- Born: Charlotte Finkelstein September 16, 1918 Brooklyn, New York, U.S.
- Died: March 15, 2014 (aged 95) Holmes, New York, U.S.
- Known for: Photography
- Partner: Julie Arden

= Charlotte Brooks =

American photographer and photojournalist

Charlotte Finkelstein Brooks (September 16, 1918 - March 15, 2014) was an American photographer and photojournalist. From 1951 to 1971, she was a staff photographer for Look and the only woman staff photographer in the magazine's history.

==Early life and education==
Brooks née Finkelstein was born on September 16, 1918, in Brooklyn.
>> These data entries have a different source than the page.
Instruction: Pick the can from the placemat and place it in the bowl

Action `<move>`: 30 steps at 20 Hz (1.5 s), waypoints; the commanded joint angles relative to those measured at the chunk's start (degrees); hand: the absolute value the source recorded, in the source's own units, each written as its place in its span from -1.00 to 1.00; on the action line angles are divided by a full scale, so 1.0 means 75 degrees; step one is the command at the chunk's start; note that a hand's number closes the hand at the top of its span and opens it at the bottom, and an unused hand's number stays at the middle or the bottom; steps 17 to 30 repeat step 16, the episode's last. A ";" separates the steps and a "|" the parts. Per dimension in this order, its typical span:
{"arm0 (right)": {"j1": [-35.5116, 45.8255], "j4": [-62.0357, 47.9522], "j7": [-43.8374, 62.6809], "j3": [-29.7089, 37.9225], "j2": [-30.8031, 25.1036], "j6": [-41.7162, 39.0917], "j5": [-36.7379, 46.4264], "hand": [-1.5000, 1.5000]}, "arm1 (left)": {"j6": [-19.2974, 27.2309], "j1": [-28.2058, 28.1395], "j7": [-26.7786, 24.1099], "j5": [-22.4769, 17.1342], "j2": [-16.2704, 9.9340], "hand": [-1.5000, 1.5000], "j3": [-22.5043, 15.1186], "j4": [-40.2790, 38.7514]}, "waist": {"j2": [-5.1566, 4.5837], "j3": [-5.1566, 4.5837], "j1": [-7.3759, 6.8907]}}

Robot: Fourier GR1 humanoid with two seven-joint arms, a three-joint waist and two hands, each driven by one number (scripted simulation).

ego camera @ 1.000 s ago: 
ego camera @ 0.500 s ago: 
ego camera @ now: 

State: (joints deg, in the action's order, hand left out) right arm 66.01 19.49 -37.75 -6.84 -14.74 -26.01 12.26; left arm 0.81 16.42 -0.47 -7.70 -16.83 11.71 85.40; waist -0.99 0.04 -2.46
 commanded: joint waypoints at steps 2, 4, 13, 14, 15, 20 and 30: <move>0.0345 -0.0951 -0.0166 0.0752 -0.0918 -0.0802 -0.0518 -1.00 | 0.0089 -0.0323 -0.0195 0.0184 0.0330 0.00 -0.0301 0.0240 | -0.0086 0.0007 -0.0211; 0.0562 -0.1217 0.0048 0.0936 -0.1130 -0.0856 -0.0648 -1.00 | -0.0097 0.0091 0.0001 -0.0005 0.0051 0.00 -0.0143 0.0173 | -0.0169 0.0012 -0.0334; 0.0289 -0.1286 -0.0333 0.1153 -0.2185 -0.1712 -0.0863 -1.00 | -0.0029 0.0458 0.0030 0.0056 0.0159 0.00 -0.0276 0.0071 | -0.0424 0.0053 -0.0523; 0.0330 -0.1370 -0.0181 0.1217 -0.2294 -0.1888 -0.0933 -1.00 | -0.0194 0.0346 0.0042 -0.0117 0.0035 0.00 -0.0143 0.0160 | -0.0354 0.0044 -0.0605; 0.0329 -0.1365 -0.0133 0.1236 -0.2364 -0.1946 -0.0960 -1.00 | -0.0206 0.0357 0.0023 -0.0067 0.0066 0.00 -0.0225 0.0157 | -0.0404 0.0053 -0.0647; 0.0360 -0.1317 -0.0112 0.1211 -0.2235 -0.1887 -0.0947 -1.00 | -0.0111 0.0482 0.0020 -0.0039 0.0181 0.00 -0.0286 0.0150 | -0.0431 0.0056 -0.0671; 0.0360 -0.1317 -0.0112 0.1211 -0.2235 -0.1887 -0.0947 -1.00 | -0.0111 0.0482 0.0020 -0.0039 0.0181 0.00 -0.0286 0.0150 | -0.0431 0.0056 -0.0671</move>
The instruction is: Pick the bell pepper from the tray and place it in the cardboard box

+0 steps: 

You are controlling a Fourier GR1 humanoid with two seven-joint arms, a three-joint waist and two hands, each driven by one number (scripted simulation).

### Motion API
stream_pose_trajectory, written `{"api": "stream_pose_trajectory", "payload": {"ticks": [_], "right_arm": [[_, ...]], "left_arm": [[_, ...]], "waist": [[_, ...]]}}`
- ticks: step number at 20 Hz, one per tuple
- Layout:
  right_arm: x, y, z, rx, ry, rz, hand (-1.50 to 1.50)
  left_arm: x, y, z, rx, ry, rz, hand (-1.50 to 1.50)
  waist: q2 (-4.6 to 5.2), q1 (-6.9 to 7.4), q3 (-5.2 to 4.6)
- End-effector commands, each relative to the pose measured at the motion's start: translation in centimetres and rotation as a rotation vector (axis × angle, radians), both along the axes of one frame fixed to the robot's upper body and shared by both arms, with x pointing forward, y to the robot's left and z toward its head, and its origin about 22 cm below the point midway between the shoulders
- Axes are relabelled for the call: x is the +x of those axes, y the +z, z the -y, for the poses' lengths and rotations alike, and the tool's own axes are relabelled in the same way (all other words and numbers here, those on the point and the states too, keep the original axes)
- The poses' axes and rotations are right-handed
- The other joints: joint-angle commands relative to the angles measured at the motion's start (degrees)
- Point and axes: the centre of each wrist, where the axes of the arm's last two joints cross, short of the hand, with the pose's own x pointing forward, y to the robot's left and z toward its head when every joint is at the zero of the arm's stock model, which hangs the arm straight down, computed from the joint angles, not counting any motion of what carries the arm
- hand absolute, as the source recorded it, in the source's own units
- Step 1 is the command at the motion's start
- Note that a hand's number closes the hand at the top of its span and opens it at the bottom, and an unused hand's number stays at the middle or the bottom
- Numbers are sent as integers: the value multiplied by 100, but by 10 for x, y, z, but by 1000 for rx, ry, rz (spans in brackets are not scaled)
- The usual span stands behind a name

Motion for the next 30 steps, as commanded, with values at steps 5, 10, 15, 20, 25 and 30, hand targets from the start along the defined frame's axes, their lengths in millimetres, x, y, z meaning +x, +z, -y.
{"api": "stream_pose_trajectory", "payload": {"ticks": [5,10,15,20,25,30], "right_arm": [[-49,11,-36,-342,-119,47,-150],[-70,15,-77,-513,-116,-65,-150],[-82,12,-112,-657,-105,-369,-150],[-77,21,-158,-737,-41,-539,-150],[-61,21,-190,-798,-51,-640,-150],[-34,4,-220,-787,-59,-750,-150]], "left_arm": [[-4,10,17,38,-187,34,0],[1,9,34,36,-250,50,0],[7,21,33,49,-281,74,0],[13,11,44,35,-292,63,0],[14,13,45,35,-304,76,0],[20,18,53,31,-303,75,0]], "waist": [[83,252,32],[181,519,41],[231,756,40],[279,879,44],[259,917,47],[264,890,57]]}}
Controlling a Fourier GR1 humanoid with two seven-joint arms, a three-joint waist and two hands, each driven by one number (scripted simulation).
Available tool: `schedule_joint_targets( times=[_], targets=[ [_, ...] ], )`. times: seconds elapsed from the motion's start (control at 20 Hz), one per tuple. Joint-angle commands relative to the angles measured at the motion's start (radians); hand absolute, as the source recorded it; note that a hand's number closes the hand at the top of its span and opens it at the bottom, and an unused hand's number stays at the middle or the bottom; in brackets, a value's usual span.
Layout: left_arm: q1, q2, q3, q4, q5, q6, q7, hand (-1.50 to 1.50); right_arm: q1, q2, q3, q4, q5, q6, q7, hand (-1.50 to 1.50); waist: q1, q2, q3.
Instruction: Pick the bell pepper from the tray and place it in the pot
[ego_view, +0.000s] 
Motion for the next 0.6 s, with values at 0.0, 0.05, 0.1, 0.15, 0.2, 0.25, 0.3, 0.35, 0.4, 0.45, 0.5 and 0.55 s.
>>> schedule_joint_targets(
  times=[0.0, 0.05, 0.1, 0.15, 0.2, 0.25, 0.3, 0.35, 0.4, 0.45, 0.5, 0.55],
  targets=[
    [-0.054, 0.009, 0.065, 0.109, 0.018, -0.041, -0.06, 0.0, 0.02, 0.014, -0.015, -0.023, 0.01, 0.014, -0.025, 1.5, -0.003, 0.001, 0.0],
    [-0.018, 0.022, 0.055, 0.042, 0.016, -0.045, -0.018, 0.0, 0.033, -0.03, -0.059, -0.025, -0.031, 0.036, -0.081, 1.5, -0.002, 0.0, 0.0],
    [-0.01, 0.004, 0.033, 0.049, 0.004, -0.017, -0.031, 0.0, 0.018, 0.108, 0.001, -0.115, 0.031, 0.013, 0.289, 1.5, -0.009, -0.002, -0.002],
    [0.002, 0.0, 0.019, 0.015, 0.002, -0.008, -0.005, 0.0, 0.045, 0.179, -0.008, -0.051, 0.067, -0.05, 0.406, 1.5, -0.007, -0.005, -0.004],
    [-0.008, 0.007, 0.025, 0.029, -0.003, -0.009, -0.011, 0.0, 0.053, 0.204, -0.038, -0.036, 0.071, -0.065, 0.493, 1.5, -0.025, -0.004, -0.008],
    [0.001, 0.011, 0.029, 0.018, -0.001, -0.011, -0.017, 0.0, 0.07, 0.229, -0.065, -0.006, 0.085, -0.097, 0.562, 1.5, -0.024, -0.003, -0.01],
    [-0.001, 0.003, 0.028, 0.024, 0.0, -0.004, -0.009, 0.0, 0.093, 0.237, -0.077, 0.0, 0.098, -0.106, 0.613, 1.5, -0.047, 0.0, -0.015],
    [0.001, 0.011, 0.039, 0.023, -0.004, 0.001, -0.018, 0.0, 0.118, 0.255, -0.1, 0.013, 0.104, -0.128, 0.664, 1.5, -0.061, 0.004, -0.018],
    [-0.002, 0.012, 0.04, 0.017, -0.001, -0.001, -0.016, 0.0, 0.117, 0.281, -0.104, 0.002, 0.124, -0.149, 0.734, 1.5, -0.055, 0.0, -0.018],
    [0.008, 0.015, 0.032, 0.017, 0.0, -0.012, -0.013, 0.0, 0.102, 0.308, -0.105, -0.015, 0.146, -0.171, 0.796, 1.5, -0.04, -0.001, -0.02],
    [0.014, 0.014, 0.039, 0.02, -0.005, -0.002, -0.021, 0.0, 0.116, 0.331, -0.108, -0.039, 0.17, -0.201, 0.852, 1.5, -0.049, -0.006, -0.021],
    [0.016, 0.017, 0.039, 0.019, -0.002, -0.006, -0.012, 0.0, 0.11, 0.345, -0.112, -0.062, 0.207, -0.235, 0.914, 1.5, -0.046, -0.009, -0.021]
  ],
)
She studied psychology at Brooklyn College and at the University of Minnesota. After a short period in Bernice Abbott's photography class at the New School for Social Research, she studied dance at the school with Barbara Mettler. In 1942, Brooks began to assist Barbara Morgan in her studio in Scarsdale, New York, quickly adopting photography as her vocation.

== Career ==
Inspired by Dorothea Lange, she began to produce informative social reform photographs. In 1943, she worked as an assistant to Gjon Mili, doing advertising photography for Life and Vogue. In 1945, she worked freelance with Standard Oil of New Jersey, illustrating the story of oil in home life and in fighting the war.

In 1951, she began her career at Look as one of the first women they ever hired as a full-time staff photographer. She began first working on advertising assignments and what were thought of at the time as women's features (e.g. family, children, domestic affairs). Brooks gradually took on news stories, beginning with the candidacy of Dwight D. Eisenhower for president in 1952. Other assignments included medical stories, education, and the coverage of various American cities. She also traveled with and photographed many celebrities, including Duke Ellington, Marilyn Monroe and Lucille Ball. Ed Sullivan introduced her from his audience as "the best girl photographer." From 1951 to their last issue in 1971, Brooks continued to work at Look and published over 450 features until the magazine ceased publication in 1971. The Charlotte Brooks archive is located at the Library of Congress.

== Personal life ==
After Look, Brooks and her longterm partner, Julie Arden, moved to Dutchess County in upstate New York, where they opened the White Pond Art Center.

== Death ==
Brooks died on March 15, 2014, in Holmes, New York. Charlotte was predeceased by her partner of 62 years, Julie Arden, in 2003. Her death was announced in The New York Times and featured a thorough biography of her life and career.